当たり前の距離が特別で
良多は当然だが、光の髪も短い。そして身長も、男女だがそれ程変わらない。
けれど、逆に言えば共通点はそれくらいで。
ふわふわと柔らかそうな良多の髪と違い、光の髪は黒くて硬くて真っ直ぐだった。流石にセーラー服姿を女装とまでは言われないが、体育の時のジャージ姿だとボーイッシュや中性的とはよく言われた。
「理系が得意なのも、カッコいいよな」
「そう? 文系な方が、情緒があって良いと思う」
それから、得意科目も見事に理系と文系で分かれていて。いつからか放課後、テスト前などは教室や公園で二人は勉強するようになった。
「数学とか、答えがハッキリしてて気持ち良いからね」
「その答えを出すまでが、解んねぇんだよ……国語とか英語は、ある程度暗記出来ればクリア出来るからな」
そんなことを話していた日は、暑かったので市立図書館で会っていた。文系の良さを語る良多の髪や長いまつ毛が、外から差し込む陽射しを受けてキラキラしていた。
(わたしと全然、違う……うん、綺麗)
思わず見惚れていると、不意に伏せていた良多の目が上がった。
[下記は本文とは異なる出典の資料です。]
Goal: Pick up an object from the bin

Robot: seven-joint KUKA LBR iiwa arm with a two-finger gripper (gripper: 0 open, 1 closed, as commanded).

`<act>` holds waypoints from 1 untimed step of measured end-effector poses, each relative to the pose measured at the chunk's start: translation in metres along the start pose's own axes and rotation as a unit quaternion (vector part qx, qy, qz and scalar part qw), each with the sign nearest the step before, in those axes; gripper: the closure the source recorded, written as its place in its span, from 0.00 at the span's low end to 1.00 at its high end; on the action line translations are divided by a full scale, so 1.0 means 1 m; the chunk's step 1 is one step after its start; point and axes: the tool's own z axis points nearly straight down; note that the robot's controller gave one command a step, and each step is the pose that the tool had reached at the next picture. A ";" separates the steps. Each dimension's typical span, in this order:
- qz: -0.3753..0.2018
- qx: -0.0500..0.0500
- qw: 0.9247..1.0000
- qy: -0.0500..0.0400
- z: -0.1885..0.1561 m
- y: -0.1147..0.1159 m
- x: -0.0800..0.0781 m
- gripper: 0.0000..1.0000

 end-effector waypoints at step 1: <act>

髪同様、色素の薄い瞳を向けられてドキッとする。
「光の髪、何かサラサラしてて涼しそうだな」
「……何? 暑さに逆上せた?」
「違ぇよ! 天使の輪出来てて目についたから……あ、ここ教えろ」
「どれ?」
図書館なので、注意されないように小声で会話を交わし。
計算式を書き込まれたノートを覗き込むと、同様に覗き込む良多と急接近することになる。
自分とは違い、まるで意識していない様子の相手にこっそりとため息をついて。
(全然違うけど、だからこそこうして近づけるんだ)
近くにいられる幸福を感じながら、光は声が上ずらないように気をつけて説明を始めた。